#### TRY IT:
With the material below, print exactly the lines between the line holding "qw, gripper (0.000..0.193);" and the line holding "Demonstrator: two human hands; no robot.", inclusive. Add nothing else.

#### DATASET EXCERPT:
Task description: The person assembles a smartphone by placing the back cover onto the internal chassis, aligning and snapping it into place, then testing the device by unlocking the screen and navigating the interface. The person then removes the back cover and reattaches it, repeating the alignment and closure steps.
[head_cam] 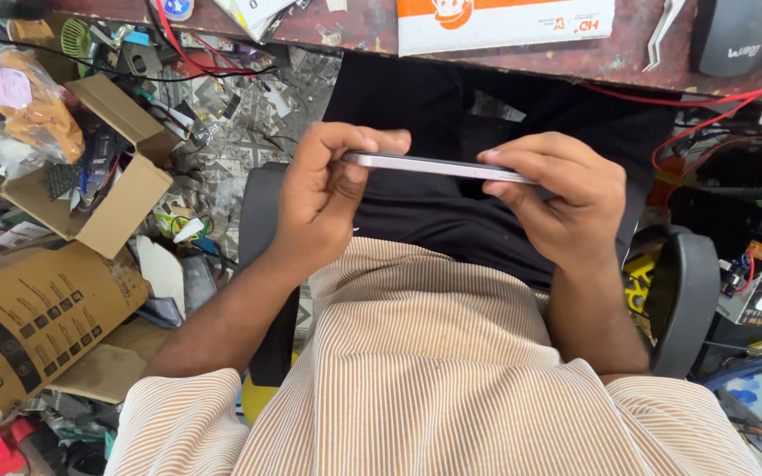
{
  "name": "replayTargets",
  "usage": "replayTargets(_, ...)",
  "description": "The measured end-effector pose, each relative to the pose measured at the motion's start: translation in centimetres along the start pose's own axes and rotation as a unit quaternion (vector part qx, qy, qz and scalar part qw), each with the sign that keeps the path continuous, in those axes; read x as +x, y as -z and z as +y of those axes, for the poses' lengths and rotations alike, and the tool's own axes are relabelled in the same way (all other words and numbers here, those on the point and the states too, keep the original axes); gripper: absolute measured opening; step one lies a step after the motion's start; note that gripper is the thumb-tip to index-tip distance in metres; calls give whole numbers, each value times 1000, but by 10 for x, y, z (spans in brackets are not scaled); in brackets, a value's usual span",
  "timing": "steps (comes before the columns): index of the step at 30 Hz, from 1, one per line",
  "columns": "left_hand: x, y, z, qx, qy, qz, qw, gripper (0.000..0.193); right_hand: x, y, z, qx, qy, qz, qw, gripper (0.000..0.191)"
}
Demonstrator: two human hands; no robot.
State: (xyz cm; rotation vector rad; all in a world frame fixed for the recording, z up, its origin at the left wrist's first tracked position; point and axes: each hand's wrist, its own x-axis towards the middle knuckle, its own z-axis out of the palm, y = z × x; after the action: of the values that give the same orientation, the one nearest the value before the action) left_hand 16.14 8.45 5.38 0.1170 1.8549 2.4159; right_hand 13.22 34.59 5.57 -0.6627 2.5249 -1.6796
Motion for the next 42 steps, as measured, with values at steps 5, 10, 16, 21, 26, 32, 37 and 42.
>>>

#### WRITTEN ANSWER:
  "columns": "left_hand: x, y, z, qx, qy, qz, qw, gripper (0.000..0.193); right_hand: x, y, z, qx, qy, qz, qw, gripper (0.000..0.191)"
}
Demonstrator: two human hands; no robot.

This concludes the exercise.